I have a remedy, I think, for this.
All med students will tell you no. First Aid gets updated every year, and it's a list of mindless facts that serves as a good reference for test prep AFTER your MD, DO, PhD professors have taught you the material from the ground up.
What you really need is a way to allay your fears of starting off weak in medical school. This fear typically stems from a bruising but fruitful application cycle, or a natural fear that has always driven you to excel.
I will say this, the fact that you are on SDN is already a boost. Most, like >99% of premeds didn't know what The Berkeley Review was. I did, because of SDN. So, my advice is to continue browsing these threads every so often. Learn the material well from your professors. If you ever get annoyed that your professor is teaching stuff that's not on the boards, stop it. What they're teaching you is important, and might actually help you on exam day, and as importantly on the wards. Of course the PhD that rambles on about proline kinks in collagen needs a vacay, but you get my point.
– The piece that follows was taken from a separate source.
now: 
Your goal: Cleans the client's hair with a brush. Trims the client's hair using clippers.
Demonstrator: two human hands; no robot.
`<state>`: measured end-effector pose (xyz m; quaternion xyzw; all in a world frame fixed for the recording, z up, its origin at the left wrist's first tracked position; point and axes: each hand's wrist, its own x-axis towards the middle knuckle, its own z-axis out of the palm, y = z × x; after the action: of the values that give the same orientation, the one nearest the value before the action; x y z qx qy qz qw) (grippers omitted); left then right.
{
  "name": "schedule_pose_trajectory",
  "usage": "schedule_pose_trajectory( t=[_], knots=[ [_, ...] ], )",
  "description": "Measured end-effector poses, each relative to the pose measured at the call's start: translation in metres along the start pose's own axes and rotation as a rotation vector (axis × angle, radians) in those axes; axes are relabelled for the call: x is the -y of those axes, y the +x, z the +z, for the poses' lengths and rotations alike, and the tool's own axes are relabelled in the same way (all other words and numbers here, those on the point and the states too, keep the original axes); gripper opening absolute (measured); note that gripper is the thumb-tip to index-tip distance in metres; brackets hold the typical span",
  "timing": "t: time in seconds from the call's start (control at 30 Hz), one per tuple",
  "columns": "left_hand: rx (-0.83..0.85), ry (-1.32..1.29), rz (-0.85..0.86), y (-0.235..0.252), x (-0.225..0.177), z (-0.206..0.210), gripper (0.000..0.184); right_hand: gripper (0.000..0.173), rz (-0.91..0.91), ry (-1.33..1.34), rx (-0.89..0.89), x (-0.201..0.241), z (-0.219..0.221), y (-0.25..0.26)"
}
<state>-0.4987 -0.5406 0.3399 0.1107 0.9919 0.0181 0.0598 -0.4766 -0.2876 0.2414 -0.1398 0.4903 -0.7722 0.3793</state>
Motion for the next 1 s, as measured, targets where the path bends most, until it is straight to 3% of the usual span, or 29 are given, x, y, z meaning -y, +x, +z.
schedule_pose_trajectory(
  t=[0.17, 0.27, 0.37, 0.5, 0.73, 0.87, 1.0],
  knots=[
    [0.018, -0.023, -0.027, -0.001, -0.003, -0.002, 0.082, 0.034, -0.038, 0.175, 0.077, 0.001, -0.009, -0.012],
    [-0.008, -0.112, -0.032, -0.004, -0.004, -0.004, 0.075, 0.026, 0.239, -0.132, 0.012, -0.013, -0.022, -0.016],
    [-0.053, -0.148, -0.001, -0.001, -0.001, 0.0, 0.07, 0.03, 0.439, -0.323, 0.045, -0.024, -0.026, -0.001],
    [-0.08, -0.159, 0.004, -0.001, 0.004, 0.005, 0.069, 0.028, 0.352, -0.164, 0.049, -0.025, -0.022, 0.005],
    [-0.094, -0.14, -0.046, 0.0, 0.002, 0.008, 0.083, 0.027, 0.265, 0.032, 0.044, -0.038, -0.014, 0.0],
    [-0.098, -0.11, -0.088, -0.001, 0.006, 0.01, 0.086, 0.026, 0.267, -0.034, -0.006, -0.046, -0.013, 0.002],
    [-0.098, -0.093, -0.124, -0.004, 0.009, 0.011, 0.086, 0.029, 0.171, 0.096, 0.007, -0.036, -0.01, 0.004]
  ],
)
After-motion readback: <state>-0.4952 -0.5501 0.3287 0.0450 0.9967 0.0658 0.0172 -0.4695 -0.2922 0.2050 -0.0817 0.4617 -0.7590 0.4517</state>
So, relax, enjoy non-medical school life, work out, throw a freakin ball, kayak, eat, sleep.
If there was one book I wish I had from Day 1, it would be Crush Step 1, by O'Connell. Having FA or this book on Day 1 will make you look like a dork or a gunner (a misused term), so keep it at home. It's basically an explanation of everything in FA. It serves as a good quality control to make sure you are learning what you need to be learning, and to review it in a concise, but not bulleted, fashion.